Br J Gen Pract. 1995 Nov;45(400):615-20.
The prevalence of cervical Chlamydia trachomatis infection in general practice populations ranges between 2% and 12%. Untreated infection can cause pelvic inflammatory disease, tubal infertility and ectopic pregnancy. These risks are increased by cervical invasive procedures, especially termination of pregnancy. However, most women with chlamydia infection have no symptoms. General practitioners and practice nurses carrying out pelvic examinations should have facilities for taking endocervical specimens for chlamydia. Routine chlamydia screening, should be considered if the local prevalence of infection is over 6%. Otherwise chlamydia testing should be offered to women requesting termination of pregnancy and to those who have risk factors: aged less than 25 years, absence of barrier contraception, recent change of sexual partner, vaginal discharge, friable cervix or sterile pyuria. Women found to have chlamydia infection need appropriate antibiotics, advice about contact tracing and referral to a genitourinary medicine clinic. Good communication between general practitioners and genitourinary physicians is essential. Both general practitioners and practice nurses have an important role to play in reducing the prevalence of cervical chlamydia infection and its potentially devastating consequences.

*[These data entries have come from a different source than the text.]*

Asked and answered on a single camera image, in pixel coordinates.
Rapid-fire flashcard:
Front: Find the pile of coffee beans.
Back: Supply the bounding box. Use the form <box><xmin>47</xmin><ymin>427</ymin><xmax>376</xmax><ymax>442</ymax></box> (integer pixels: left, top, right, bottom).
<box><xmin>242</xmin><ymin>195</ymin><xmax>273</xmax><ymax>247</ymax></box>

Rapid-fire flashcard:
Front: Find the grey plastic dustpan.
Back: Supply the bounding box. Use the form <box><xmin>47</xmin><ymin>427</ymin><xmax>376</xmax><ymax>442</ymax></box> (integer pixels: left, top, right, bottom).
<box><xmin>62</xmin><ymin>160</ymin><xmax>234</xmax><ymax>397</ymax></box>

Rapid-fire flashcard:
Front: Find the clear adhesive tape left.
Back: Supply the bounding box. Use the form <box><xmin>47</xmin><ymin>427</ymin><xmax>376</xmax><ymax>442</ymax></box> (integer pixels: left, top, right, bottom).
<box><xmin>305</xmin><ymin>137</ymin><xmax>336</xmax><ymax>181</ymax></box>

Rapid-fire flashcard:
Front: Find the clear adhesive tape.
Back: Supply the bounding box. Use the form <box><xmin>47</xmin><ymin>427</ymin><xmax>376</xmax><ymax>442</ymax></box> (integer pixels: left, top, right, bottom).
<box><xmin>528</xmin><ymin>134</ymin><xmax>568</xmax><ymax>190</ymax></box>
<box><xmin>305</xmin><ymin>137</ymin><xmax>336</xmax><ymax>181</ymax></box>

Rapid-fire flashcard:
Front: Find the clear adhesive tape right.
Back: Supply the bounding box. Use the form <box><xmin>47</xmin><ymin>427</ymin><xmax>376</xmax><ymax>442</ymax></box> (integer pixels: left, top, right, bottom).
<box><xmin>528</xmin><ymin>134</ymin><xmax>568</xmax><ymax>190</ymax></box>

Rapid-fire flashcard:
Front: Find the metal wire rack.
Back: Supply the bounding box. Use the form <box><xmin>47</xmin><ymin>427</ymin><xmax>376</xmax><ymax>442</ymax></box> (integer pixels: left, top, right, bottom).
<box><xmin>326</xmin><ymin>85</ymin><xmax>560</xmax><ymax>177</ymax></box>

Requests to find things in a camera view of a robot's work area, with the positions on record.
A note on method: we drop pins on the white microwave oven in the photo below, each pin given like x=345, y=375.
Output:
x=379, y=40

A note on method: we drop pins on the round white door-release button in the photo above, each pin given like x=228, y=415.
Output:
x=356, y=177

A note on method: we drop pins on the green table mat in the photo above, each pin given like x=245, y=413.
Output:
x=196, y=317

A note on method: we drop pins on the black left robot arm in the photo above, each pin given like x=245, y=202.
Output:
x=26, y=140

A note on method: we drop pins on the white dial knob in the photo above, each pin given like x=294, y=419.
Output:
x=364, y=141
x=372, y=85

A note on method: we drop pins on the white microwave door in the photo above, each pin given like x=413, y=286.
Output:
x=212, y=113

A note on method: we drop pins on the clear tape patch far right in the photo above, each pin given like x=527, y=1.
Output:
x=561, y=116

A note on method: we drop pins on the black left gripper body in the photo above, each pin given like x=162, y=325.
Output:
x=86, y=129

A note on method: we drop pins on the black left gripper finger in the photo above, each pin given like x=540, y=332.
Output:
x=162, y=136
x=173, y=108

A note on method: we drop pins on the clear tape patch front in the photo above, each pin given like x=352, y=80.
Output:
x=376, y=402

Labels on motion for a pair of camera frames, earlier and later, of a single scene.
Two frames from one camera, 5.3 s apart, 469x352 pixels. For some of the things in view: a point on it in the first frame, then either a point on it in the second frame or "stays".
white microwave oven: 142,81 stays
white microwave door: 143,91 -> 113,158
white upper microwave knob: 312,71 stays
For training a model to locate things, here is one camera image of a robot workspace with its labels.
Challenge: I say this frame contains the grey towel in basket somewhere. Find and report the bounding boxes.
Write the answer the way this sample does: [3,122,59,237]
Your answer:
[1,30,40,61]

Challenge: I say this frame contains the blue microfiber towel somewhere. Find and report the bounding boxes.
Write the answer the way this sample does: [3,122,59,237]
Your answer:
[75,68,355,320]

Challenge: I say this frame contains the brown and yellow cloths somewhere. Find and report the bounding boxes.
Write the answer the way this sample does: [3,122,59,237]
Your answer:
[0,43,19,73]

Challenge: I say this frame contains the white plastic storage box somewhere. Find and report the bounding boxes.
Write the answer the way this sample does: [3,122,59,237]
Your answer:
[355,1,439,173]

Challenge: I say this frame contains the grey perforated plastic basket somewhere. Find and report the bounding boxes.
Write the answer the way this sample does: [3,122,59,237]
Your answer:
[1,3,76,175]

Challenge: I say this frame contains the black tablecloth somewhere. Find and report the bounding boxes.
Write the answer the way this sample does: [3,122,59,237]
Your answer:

全科医疗人群中宫颈沙眼衣原体感染率在2%至12%之间。未经治疗的感染可导致盆腔炎、输卵管性不孕和异位妊娠。宫颈侵入性操作会增加这些风险,尤其是终止妊娠。然而,大多数衣原体感染的女性没有症状。进行盆腔检查的全科医生和执业护士应具备采集宫颈内标本以检测衣原体的设备。如果当地感染率超过6%,应考虑进行衣原体常规筛查。否则,应向要求终止妊娠的女性以及有危险因素的女性提供衣原体检测:年龄小于25岁、未使用屏障避孕法、近期更换性伴侣、阴道分泌物异常、宫颈脆弱或无菌性脓尿。被发现感染衣原体的女性需要使用适当的抗生素,接受关于接触者追踪的建议,并转诊至泌尿生殖医学诊所。全科医生和泌尿生殖科医生之间的良好沟通至关重要。全科医生和执业护士在降低宫颈衣原体感染率及其潜在的严重后果方面都发挥着重要作用。